* DATA RECORDS:

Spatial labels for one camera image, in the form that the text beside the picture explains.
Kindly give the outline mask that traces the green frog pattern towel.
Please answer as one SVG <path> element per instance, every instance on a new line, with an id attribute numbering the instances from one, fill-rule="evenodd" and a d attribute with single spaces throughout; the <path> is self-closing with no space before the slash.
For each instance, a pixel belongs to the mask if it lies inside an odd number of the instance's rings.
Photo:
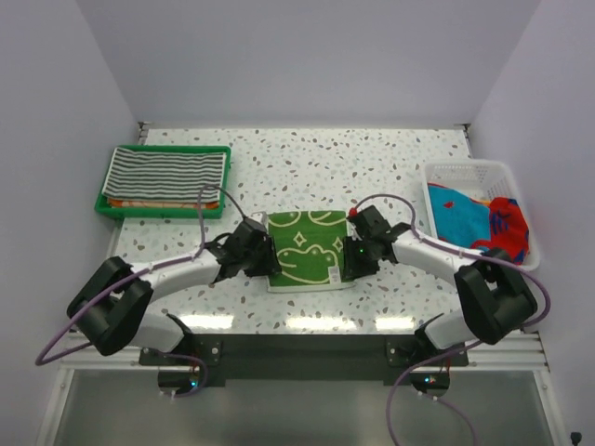
<path id="1" fill-rule="evenodd" d="M 343 211 L 291 211 L 268 215 L 281 272 L 268 278 L 271 293 L 328 292 L 351 288 L 345 277 Z"/>

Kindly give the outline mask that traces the green white striped towel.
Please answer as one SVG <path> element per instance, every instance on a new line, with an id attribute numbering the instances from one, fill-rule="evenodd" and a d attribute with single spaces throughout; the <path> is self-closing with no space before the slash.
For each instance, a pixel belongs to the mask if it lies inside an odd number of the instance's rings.
<path id="1" fill-rule="evenodd" d="M 192 203 L 200 190 L 205 201 L 216 202 L 228 164 L 228 153 L 217 151 L 135 151 L 118 147 L 102 194 L 120 201 Z"/>

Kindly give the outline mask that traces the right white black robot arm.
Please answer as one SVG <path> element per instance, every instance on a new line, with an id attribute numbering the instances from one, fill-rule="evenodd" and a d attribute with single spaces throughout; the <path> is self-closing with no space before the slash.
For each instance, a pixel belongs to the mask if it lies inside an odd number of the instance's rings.
<path id="1" fill-rule="evenodd" d="M 352 208 L 347 221 L 352 234 L 343 239 L 346 279 L 375 275 L 387 261 L 422 269 L 456 288 L 459 309 L 415 330 L 410 361 L 435 364 L 469 341 L 494 345 L 537 312 L 524 270 L 499 248 L 461 248 L 424 236 L 407 223 L 392 226 L 374 206 Z"/>

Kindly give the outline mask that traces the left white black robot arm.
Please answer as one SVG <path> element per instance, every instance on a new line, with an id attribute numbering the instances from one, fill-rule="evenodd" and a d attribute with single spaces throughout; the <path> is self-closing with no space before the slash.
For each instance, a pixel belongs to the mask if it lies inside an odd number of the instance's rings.
<path id="1" fill-rule="evenodd" d="M 242 219 L 231 234 L 204 243 L 196 251 L 153 263 L 105 260 L 67 308 L 67 316 L 99 354 L 125 347 L 161 353 L 172 364 L 199 356 L 191 329 L 173 315 L 155 316 L 149 305 L 186 288 L 234 278 L 267 277 L 281 271 L 268 216 Z"/>

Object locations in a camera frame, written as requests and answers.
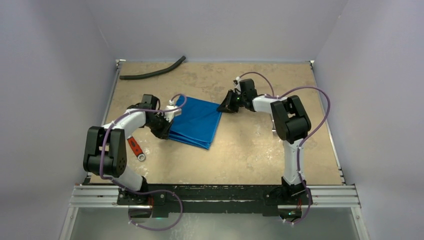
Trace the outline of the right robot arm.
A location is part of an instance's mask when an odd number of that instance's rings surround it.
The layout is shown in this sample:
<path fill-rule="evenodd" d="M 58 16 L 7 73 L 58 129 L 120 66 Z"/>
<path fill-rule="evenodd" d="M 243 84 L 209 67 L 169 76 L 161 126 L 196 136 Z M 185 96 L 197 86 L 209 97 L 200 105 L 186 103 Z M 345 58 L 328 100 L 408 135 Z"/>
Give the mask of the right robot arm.
<path fill-rule="evenodd" d="M 284 147 L 283 188 L 280 196 L 284 202 L 292 204 L 306 190 L 301 142 L 312 127 L 306 110 L 297 95 L 284 98 L 258 94 L 252 79 L 237 77 L 233 83 L 234 89 L 227 92 L 216 111 L 233 114 L 239 108 L 245 108 L 251 112 L 270 114 L 276 135 Z"/>

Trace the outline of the blue cloth napkin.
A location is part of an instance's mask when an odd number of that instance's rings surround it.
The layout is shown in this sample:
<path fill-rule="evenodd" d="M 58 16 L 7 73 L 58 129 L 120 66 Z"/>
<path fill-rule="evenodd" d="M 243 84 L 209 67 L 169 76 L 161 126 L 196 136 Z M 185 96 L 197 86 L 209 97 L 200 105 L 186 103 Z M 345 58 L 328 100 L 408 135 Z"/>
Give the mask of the blue cloth napkin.
<path fill-rule="evenodd" d="M 169 139 L 202 149 L 210 149 L 222 116 L 219 104 L 187 97 L 182 113 L 173 119 Z"/>

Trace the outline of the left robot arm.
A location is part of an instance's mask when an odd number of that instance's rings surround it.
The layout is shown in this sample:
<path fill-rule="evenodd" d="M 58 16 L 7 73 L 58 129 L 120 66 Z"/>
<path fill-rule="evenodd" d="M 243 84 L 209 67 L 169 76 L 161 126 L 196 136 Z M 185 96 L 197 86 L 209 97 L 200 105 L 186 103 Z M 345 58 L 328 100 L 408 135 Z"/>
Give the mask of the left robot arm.
<path fill-rule="evenodd" d="M 130 105 L 117 119 L 88 129 L 84 170 L 127 190 L 136 204 L 146 203 L 149 199 L 147 180 L 128 166 L 126 146 L 129 145 L 137 154 L 141 153 L 132 134 L 144 127 L 149 128 L 158 139 L 168 139 L 174 118 L 181 113 L 181 106 L 176 105 L 174 100 L 161 109 L 158 97 L 144 94 L 141 102 Z"/>

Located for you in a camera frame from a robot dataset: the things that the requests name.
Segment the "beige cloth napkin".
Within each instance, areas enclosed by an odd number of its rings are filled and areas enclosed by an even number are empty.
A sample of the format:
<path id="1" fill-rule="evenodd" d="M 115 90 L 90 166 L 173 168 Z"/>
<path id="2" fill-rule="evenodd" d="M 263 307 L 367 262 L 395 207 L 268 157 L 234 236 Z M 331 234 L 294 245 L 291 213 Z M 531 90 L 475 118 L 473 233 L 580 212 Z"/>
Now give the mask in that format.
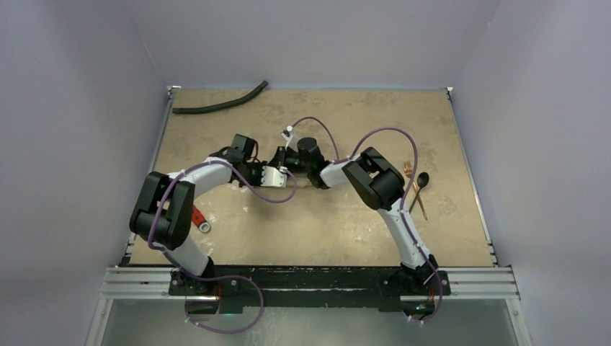
<path id="1" fill-rule="evenodd" d="M 294 181 L 289 180 L 284 187 L 281 187 L 281 189 L 282 188 L 286 188 L 286 189 L 291 190 L 294 185 L 298 189 L 313 187 L 313 185 L 307 179 L 305 179 L 305 178 L 303 178 L 303 179 L 302 178 L 297 178 L 297 183 L 296 184 L 294 184 Z M 249 191 L 249 188 L 246 185 L 238 186 L 237 184 L 230 184 L 230 185 L 228 185 L 228 187 L 231 188 L 233 191 L 240 191 L 240 192 L 248 192 Z"/>

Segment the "black spoon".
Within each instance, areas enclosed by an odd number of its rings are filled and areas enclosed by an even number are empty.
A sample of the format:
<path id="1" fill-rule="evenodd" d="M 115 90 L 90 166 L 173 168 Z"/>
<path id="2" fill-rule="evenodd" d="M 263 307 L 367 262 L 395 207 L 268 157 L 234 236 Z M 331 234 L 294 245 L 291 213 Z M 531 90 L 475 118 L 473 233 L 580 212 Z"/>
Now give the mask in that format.
<path id="1" fill-rule="evenodd" d="M 421 172 L 416 178 L 416 194 L 409 208 L 411 213 L 413 209 L 418 205 L 421 208 L 421 212 L 425 213 L 424 203 L 420 197 L 422 190 L 429 184 L 430 176 L 428 172 Z"/>

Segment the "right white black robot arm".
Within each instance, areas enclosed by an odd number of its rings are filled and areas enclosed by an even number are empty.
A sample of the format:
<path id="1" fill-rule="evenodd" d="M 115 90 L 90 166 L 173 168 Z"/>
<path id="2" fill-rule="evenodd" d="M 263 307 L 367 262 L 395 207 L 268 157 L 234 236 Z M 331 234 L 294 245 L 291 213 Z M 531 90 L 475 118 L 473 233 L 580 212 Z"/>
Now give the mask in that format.
<path id="1" fill-rule="evenodd" d="M 305 137 L 298 140 L 296 148 L 278 147 L 265 166 L 280 174 L 304 174 L 321 190 L 344 183 L 351 185 L 361 201 L 385 223 L 398 250 L 406 287 L 413 293 L 422 293 L 431 285 L 441 290 L 439 265 L 406 209 L 405 179 L 376 149 L 369 147 L 352 158 L 329 161 L 316 139 Z"/>

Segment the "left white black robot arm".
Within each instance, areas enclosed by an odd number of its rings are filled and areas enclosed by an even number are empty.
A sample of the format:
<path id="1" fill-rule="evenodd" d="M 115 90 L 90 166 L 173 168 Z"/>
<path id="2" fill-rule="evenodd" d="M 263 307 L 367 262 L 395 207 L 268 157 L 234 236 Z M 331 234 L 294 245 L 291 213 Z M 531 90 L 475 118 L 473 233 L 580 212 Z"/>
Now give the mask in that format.
<path id="1" fill-rule="evenodd" d="M 189 234 L 197 197 L 236 180 L 249 189 L 262 183 L 265 164 L 255 159 L 258 149 L 253 138 L 237 134 L 230 146 L 194 166 L 171 174 L 150 172 L 144 179 L 128 227 L 150 249 L 162 253 L 198 295 L 209 293 L 222 280 L 243 280 L 260 291 L 250 278 L 217 276 L 213 260 Z"/>

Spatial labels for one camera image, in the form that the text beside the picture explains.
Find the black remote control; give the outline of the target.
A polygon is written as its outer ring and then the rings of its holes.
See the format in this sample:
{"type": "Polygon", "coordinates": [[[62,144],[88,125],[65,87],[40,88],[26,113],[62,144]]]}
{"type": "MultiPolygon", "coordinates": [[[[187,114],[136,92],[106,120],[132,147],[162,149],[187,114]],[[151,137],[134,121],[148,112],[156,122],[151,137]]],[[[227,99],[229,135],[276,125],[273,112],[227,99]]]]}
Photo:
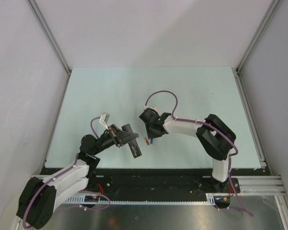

* WHAT YOU ARE ASKED TO DO:
Report how many lines of the data hold the string "written"; give only the number.

* ANSWER TO THIS EXERCISE:
2